START PROVIDED DATA
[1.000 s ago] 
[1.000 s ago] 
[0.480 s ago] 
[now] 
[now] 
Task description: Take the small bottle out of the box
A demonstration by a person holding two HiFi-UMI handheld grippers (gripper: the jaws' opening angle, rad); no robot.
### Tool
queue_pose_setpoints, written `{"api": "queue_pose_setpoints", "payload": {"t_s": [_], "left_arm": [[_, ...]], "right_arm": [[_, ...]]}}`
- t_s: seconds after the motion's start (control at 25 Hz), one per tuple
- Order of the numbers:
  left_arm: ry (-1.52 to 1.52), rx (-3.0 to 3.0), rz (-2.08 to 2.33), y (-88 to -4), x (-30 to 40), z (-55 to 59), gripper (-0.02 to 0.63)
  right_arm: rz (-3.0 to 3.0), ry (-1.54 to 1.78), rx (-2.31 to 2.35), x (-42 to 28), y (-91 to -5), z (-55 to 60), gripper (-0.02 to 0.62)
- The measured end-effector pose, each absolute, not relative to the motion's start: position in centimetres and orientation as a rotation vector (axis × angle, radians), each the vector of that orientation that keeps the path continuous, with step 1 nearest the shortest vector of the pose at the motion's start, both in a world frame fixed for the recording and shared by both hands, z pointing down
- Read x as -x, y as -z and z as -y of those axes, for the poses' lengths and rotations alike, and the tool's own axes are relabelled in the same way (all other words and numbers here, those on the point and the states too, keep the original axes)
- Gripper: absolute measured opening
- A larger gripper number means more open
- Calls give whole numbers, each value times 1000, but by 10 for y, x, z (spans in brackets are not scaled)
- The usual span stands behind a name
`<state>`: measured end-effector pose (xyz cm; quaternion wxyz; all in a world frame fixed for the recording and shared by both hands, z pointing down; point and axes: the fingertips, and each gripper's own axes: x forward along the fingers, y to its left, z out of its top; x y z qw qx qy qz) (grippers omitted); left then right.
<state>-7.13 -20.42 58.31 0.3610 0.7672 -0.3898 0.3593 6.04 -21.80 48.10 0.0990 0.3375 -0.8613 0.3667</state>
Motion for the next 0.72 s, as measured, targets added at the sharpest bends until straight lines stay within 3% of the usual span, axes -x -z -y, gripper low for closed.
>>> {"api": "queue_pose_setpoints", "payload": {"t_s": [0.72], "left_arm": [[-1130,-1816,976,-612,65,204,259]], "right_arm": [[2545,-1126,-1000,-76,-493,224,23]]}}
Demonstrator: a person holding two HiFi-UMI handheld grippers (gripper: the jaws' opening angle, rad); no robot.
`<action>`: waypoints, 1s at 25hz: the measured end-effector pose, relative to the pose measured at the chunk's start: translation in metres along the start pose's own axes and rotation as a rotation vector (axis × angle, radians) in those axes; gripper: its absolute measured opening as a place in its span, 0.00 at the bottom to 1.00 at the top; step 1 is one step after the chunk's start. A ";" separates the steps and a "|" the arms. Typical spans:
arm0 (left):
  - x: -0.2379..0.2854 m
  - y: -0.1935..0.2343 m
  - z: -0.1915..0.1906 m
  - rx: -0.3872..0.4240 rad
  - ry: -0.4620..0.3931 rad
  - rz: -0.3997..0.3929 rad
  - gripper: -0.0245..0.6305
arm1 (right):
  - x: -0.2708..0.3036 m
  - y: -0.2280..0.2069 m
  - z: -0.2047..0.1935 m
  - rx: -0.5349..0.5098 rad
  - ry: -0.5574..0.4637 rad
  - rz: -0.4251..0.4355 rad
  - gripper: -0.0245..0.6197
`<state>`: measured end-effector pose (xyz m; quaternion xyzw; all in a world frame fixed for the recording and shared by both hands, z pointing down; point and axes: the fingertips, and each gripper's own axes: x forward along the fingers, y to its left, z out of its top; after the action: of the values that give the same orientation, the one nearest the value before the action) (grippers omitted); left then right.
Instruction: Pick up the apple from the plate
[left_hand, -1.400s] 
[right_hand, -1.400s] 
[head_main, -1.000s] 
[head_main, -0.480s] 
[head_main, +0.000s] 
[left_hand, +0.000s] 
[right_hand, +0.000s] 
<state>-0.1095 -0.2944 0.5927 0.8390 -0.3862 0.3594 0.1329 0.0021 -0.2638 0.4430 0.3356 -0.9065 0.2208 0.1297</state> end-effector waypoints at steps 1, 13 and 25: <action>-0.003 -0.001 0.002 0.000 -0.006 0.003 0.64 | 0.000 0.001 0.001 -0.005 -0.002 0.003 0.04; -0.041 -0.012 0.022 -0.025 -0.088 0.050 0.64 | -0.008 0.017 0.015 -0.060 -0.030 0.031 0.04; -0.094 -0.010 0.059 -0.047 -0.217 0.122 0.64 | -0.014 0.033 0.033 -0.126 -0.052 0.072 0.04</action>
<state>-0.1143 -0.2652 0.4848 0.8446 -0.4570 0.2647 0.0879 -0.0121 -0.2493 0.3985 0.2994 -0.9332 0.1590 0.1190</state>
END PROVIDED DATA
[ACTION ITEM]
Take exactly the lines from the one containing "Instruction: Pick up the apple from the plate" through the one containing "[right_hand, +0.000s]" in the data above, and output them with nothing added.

[ANSWER TO THE EXERCISE]
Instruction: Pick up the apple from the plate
[left_hand, -1.400s] 
[right_hand, -1.400s] 
[head_main, -1.000s] 
[head_main, -0.480s] 
[head_main, +0.000s] 
[left_hand, +0.000s] 
[right_hand, +0.000s] 

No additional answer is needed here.